Lessons from the Funky Diabetic: Phife Dawg as Reluctant Health Rap Pioneer
Often being a hip-hop fan means learning how to deal with the sudden loss of beloved artists. It always feels like they’re taken away too soon. Boogie Down Productions’s DJ, Scott LaRock, was shot and killed in 1987 at the age of 25. Eazy-E succumbed to complications of the AIDS virus in 1993. He was 30 years old. Tupac Shakur was shot and killed in 1996 at the age of 25. Notorious B.I.G. was murdered a year later at the age of 24. I also remember vividly the deaths of other notable rap artists like Big L, and J Dilla. Yet the death of Phife Dawg (born Malik Taylor) on March 22 has hit me the hardest. Phife was young when he passed — 45 years old — from complications of diabetes. And A Tribe Called Quest’s (Tribe) music formed the cornerstone of my soundtrack growing up. I was old enough to remember and enjoy pioneering rap groups like N.W.A., Boogie Down Productions, and Run DMC, but as I began to follow hip-hop more closely as a high school student, Tribe seemed to speak to me.

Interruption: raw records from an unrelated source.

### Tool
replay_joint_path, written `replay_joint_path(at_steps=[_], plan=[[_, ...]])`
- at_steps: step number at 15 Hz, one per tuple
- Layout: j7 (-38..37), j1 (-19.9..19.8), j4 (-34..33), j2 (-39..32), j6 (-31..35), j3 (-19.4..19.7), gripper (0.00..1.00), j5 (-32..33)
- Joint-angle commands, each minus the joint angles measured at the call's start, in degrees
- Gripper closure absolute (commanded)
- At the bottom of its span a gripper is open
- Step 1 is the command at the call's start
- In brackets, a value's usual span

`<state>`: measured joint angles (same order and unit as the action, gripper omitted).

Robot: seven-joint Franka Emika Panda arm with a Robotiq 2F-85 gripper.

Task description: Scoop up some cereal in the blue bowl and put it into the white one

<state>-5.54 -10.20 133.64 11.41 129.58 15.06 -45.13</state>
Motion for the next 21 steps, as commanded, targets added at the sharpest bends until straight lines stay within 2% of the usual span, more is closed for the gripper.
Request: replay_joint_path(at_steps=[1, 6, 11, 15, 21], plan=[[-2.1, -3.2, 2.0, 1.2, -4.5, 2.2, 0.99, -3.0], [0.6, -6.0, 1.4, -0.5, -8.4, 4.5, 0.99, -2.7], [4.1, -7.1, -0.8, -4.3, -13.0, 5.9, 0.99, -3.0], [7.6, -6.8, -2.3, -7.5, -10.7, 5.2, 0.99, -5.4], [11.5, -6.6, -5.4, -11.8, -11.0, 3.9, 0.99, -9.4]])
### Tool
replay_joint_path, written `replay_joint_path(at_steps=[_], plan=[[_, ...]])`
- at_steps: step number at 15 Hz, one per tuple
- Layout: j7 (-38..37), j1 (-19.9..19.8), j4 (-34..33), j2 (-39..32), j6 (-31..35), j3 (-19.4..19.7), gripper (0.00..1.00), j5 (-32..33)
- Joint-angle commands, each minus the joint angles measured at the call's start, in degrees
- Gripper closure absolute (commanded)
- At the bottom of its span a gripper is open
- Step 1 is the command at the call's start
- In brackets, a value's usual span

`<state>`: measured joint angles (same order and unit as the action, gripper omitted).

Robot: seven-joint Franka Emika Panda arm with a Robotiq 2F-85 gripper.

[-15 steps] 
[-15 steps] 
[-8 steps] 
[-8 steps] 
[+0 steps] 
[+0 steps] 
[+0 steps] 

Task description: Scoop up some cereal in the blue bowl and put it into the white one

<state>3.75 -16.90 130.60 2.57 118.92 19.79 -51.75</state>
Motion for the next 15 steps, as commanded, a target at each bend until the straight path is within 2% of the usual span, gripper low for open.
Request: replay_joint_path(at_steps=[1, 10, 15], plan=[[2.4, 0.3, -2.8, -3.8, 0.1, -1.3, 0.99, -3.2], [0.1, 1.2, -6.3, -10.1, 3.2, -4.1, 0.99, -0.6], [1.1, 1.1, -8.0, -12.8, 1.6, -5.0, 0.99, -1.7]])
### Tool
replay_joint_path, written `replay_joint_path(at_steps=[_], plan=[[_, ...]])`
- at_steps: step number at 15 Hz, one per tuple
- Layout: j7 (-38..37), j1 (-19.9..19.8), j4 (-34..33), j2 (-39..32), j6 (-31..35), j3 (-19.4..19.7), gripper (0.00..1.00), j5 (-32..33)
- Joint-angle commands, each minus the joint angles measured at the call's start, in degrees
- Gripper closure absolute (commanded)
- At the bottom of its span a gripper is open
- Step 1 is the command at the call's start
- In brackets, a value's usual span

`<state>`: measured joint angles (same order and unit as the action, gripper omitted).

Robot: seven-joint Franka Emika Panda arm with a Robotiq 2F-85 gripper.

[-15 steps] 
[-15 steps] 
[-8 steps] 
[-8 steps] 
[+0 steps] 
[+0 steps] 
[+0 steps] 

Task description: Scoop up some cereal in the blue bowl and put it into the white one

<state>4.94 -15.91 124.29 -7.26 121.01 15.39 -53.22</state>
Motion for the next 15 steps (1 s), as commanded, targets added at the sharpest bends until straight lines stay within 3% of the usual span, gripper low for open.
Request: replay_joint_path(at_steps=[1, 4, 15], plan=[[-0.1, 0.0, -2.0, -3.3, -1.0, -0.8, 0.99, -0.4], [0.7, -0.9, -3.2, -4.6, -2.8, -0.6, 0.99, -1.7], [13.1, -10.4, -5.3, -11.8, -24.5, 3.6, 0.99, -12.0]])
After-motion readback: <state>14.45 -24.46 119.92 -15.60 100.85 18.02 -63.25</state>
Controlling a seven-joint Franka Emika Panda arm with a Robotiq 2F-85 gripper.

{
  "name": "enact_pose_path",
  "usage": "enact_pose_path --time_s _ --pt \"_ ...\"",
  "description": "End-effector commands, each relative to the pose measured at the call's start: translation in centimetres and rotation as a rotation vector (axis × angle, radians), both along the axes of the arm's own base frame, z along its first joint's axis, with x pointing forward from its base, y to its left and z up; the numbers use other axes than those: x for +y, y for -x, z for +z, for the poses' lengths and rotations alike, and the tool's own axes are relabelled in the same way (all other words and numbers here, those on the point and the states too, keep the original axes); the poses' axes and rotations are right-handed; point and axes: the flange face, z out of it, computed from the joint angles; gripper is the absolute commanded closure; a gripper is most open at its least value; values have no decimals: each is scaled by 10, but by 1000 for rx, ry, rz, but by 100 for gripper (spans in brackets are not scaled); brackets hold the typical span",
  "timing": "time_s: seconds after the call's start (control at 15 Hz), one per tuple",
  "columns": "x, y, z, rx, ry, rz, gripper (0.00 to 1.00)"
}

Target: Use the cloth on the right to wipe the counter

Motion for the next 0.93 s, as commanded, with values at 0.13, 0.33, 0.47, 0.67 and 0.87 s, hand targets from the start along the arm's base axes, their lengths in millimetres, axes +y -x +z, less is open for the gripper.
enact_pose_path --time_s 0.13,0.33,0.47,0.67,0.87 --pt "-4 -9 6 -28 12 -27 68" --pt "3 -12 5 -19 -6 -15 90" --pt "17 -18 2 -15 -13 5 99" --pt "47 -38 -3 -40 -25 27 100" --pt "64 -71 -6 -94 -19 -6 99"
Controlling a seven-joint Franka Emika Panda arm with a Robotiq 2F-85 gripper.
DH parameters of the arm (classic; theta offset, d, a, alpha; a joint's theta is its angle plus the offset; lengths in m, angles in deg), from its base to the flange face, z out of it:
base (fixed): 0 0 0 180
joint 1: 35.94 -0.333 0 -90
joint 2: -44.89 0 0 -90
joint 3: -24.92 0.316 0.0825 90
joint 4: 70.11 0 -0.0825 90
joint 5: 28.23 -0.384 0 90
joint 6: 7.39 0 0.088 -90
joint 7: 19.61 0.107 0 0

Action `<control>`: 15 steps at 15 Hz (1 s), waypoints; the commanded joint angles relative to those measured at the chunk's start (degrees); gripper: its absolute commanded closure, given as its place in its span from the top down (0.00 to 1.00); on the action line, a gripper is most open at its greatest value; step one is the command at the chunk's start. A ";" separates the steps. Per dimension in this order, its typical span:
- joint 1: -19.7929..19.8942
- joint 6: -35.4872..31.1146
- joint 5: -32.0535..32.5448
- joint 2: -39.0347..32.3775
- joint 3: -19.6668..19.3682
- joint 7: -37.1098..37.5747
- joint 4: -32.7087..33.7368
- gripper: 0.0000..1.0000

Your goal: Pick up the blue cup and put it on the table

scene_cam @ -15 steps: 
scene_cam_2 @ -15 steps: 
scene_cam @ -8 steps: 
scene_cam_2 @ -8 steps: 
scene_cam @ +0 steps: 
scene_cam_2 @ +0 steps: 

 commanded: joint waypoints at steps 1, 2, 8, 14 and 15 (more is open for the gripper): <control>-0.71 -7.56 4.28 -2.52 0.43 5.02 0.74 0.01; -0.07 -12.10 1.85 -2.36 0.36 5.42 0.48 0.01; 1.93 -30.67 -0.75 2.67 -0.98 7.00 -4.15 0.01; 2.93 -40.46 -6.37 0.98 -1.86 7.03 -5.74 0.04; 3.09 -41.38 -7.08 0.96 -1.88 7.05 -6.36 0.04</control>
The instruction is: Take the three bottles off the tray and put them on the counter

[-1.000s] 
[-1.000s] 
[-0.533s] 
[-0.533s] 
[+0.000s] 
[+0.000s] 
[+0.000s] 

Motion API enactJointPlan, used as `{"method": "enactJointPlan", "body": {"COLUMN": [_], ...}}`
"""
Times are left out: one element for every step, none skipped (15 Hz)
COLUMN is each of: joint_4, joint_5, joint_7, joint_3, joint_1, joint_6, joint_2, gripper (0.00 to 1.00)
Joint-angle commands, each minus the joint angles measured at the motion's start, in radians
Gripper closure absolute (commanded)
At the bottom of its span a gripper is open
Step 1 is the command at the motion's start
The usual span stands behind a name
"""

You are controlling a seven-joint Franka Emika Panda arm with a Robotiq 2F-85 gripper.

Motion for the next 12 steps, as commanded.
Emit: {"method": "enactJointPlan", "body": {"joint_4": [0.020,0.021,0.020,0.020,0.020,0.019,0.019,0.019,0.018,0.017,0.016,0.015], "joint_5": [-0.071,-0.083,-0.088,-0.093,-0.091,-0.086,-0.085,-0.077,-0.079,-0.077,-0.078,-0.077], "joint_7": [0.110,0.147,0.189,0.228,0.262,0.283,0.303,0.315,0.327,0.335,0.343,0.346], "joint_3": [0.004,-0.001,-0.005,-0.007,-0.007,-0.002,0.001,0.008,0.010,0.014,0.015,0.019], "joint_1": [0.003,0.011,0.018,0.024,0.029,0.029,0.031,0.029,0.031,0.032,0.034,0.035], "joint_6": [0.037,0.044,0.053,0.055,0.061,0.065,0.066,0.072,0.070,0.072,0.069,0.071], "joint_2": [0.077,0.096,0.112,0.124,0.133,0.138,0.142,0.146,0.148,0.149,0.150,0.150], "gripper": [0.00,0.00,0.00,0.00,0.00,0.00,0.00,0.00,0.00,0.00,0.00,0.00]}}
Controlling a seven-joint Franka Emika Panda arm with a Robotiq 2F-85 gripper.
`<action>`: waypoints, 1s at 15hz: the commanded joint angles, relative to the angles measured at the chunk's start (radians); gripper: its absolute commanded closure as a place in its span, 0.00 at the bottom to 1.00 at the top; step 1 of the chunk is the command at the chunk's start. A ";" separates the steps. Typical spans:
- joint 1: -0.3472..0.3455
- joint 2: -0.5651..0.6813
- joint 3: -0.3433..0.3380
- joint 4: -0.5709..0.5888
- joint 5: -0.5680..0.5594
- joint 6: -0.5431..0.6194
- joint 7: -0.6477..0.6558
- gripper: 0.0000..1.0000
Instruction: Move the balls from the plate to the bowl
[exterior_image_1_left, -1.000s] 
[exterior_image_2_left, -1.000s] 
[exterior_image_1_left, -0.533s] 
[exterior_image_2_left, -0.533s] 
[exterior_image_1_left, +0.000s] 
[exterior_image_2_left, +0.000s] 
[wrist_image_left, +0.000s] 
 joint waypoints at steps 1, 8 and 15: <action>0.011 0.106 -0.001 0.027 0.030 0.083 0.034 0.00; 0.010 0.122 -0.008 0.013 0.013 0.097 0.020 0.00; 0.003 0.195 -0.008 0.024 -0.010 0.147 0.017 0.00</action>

Q-Tip, Phife Dawg, Jarobi, and Ali Shaheed Muhammad embraced their nerd-dom at a time when a rougher, if not “gangsta,” black masculinity began to permeate hip hop culture. The group was weird. They wore odd and colorful clothes. Their music was earnest and idealistic. They were playful, yet subtly political and socially conscious. What made Phife special was that he presented himself as a familiar friend. He rapped about things we cared about and could relate to — sports, rapping, food, and other topics preoccupying young (black) folks. Phife could go off on the mic, while at the same time, he would tell self-deprecating tales about his life.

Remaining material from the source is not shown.